Hashing & MACs: Ensuring Data Integrity (Part 4)

The Fingerprint of Data

Hashing & MACs: Ensuring Data Integrity (Part 4)

The Fingerprint of Data

We’ve covered Confidentiality with encryption. But encryption alone doesn’t tell us if the data was modified in transit. A man-in-the-middle could intercept your encrypted message, flip some bits, and forward the corrupted ciphertext. When you decrypt it, you get garbage—or worse, subtly altered information.

This is where Hashing and Message Authentication Codes (MACs) come in. They provide Integrity—mathematical proof that data hasn’t been tampered with.


Cryptographic Hash Functions

A hash function takes input of any size and produces a fixed-size output (the “digest” or “hash”).

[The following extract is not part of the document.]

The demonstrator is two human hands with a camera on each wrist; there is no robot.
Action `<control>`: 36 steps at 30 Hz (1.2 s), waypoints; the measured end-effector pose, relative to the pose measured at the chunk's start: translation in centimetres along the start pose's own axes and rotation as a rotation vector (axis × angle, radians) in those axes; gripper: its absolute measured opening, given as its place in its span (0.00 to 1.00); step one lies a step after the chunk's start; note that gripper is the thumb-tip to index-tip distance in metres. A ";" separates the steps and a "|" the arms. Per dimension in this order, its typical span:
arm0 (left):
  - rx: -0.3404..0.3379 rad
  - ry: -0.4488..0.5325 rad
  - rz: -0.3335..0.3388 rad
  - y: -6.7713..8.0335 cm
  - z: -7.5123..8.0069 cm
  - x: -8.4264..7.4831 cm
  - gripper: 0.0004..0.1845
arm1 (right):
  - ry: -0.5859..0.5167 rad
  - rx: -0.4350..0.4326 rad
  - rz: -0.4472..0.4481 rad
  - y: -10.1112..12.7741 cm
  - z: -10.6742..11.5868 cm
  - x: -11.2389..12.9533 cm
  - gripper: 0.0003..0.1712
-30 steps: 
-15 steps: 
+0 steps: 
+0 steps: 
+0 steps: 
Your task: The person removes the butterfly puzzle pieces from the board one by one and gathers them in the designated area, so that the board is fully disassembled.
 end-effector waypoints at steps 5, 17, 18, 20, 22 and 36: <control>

Properties of a Good Hash Function

  1. Deterministic: Same input always produces same output.
  2. Fast to Compute: Hashing a large file should be quick.
  3. Pre-image Resistance: Given hash $h$, it’s infeasible to find any message $m$ such that $H(m) = h$.
  4. Second Pre-image Resistance: Given message $m_1$, it’s infeasible to find $m_2 \neq m_1$ where $H(m_1) = H(m_2)$.
  5. Collision Resistance: It’s infeasible to find any two messages $m_1, m_2$ where $H(m_1) = H(m_2)$.

The Avalanche Effect

Change one bit in the input, and the entire hash changes unpredictably:

SHA-256("Hello World")  = a591a6d40bf420404a011733cfb7b190d62c65bf0bcda32b57b277d9ad9f146e
SHA-256("Hello World.") = f4bb1975bf1f81f76ce824f7536c1e101a8060a632a52289d530a6f600d52c92

One period added—completely different hash.


Common Hash Algorithms

MD5 (Broken)

  • Output: 128 bits
  • Status: BROKEN. Collision attacks demonstrated in 2004. Do not use for security.
  • Legacy Use: Still seen in checksums (non-security), but avoid.

SHA-1 (Deprecated)

  • Output: 160 bits
  • Status: DEPRECATED. Google demonstrated a practical collision (“SHAttered”) in 2017.
  • Use: Being phased out everywhere.

SHA-2 Family (Current Standard)

  • Variants: SHA-224, SHA-256, SHA-384, SHA-512
  • Output: 224-512 bits
  • Status: SECURE. Widely used in TLS, code signing, blockchain.
import hashlib

message = "Security through cryptography"
hash_sha256 = hashlib.sha256(message.encode()).hexdigest()
print(f"SHA-256: {hash_sha256}")
# Output: SHA-256: 7f83b1657ff1fc53b92dc18148a1d65dfc2d4b1fa3d677284addd200126d9069

SHA-3 (Keccak)

  • Output: 224-512 bits
  • Status: SECURE. Different internal design than SHA-2 (sponge construction).
  • Use: Recommended when SHA-2 compatibility isn’t required.

BLAKE2 / BLAKE3

  • Status: SECURE. Faster than SHA-3 and MD5.
  • Use: Modern applications, password hashing (with proper KDFs).

Hash Attacks

Collision Attack

Find any two inputs that hash to the same value. This is why MD5 and SHA-1 are broken—collisions can be computed in practical time.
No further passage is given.